You only get one of these per subject per case, but it’s time to use the second most potent tool at your disposal (next to the arrows, of course). The time has come to put some words in her mouth. You only have a few sentences, so you’d better make them count. You dig deep into yourself, and channel the energy you need.

“Hey, can I ask you a question?”


Now you just have to ask the right one.

Chosen: What was up with the ceramic rabbit?

“What was up with the ceramic rabbit?”

He laughs out loud. “That’s a long story.”

She gestures to her surroundings. “I’m not going anywhere.”

He takes the chair next to her hospital bed. After a moment, he begins. “One of the first dates Ginny and I went to included Chinese at this little hole in the wall. They had place-mats with an explanation of the signs of the Chinese Zodiac. Now, I don’t believe that at all, but Ginny being Ginny . . .”

“She believes anything that has no scientific basis whatsoever.”
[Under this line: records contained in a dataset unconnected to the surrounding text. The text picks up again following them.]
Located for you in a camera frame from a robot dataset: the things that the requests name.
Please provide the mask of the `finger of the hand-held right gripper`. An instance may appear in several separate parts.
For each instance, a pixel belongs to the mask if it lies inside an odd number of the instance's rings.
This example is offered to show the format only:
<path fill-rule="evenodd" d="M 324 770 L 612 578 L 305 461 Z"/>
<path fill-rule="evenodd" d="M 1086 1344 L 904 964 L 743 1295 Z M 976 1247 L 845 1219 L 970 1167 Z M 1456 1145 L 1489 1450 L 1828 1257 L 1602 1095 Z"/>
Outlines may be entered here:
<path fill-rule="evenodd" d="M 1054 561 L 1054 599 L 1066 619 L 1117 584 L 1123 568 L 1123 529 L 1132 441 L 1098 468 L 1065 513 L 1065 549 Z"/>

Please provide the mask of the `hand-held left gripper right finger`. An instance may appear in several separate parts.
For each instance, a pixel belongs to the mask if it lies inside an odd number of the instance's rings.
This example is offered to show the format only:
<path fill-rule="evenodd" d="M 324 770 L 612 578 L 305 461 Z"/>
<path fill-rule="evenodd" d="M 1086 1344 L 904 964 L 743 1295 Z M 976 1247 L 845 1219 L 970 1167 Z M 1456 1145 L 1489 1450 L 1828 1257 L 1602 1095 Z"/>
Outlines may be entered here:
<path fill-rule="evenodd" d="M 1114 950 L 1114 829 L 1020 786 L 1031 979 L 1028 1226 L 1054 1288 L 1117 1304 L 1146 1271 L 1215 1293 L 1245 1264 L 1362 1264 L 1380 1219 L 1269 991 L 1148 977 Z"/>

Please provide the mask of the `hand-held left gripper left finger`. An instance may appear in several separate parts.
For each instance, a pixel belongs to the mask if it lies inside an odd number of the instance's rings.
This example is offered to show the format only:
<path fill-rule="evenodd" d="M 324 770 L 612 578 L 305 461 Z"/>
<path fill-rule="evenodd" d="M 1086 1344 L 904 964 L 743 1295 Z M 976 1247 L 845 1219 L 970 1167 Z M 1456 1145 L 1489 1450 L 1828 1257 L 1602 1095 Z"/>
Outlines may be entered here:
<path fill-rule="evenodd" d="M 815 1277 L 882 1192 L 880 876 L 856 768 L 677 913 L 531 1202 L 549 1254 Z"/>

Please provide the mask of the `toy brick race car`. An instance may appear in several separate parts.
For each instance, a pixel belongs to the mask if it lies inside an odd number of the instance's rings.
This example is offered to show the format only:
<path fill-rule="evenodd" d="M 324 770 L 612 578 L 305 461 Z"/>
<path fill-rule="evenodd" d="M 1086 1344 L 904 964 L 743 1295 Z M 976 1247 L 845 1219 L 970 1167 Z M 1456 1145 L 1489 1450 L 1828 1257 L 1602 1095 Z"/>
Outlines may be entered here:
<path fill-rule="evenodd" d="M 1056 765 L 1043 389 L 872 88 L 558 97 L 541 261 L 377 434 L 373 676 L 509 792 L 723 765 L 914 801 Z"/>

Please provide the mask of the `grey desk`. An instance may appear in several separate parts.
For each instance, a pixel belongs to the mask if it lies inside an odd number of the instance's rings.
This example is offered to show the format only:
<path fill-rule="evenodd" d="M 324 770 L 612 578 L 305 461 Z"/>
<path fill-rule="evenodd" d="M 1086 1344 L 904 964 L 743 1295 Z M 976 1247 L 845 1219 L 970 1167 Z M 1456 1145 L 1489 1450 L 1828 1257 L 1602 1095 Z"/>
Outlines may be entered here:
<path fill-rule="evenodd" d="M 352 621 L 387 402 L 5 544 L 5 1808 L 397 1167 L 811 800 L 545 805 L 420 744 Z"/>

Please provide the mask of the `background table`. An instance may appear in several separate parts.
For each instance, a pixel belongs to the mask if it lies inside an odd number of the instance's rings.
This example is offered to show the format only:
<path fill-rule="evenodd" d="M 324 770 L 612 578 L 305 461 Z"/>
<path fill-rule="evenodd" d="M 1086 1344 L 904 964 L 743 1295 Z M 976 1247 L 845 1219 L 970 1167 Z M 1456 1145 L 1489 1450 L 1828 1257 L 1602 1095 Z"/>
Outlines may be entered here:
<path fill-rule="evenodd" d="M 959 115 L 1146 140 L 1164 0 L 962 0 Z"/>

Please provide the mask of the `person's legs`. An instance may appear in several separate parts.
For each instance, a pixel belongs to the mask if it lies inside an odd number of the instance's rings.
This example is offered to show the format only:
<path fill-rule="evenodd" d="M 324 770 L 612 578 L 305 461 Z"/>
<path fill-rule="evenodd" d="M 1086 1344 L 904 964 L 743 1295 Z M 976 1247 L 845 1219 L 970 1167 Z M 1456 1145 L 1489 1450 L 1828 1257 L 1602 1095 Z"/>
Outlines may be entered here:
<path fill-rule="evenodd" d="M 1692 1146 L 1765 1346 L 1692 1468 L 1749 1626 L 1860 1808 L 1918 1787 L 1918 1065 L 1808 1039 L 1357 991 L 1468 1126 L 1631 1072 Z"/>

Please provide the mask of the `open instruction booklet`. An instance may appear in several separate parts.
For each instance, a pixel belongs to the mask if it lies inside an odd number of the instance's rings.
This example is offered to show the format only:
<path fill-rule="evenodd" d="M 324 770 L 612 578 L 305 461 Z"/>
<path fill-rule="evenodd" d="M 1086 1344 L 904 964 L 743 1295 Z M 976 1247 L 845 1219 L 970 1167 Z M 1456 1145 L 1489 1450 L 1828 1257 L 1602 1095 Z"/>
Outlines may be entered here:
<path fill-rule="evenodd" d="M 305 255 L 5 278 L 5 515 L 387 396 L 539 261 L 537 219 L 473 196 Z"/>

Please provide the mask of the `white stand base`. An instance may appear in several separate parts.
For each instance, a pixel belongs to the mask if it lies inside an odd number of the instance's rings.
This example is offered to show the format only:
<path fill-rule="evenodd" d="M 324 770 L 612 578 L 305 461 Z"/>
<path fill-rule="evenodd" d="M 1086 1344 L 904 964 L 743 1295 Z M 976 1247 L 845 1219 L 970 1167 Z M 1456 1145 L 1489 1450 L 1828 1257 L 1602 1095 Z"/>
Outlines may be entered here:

“Exactly. It’s like you two have met. Anyway, I don’t even remember what my actual sign is, but apparently if you’re born in the year of the rabbit, you’re supposed to be something of a homebody.”

“And you’re a homebody?”

“I want to be. My mom and dad wanted me to be well rounded, so I spent my childhood going just about everywhere. Ginny wanted to see the world. I wanted to show it to her, at first. But the longer we were travelling, the more I realized that it’s just no fun to go on vacation when you never have a home waiting to come back to. I gave her the rabbit to try to say that, well, I want to be a homebody.”

“So where’s home now?”

“I don’t know. Dad got sick, and I’ve been travelling six months out of the year doing work for the foundation. I wanted to find a home, and I guess I forgot to look for one. What about you?”

“Me? No, I always knew where home was. My family’s been running the local paper for four generations. Don’t get me wrong, I could have done something else, but, I like doing what Dad did, even if I’m doing half of it online these days.”

“That sounds nice. You’ve got roots here.”

“I do, and it is.” There is a wonderfully satisfying moment of silence. “You’re not getting back together with Ginny, are you?”

He shakes his head. “No. I guess I’m not.” He stands and buttons his coat. “Thanks for the receipt. Will I see you at the ball?”

“I’m covering it for the paper.”

“I’ll watch out for you.”

“See you later, Peter Rabbit.”

“Oh, we are totally not going to be using that as my nickname.”


Director Eros looks down at your report. Every once in a while, he lets out a grunt. It’s not encouraging. Finally, he looks up at you.

“Let me see your arrows.”

You pull the two arrows you’ve been assigned for this case out of your quiver and hand them to him. He takes them reverently and begins an even longer inspection. After what seems like a decade, he hands them back to you.

“This is the easy part, you know? She goes to the ball. He asks her to dance. When you’ve got them both on the dance floor, one arrow into each of them. I assume you’re familiar with the concept?”

You nod your head eagerly.

“If you miss with these arrows, I will personally beat you nigh unto death. You with me?”

“Yes, sir.”

“You did adequately on this one, kid. Don’t get cocky or anything, but this wasn’t the most screwed up job I’ve ever seen. You may consider the “Junior” removed from your title of “Junior Matchmaker, effective immediately.”

“Thank you, sir.”

“You’re welcome. Now get out of my office.”

You do, and for the first time ever, when you leave Director Eros’s office, you’re not secretly hoping that the rest of the Matchmakers aren’t looking at you. Today, you’re hoping everyone is, because you can feel proud of a job well done.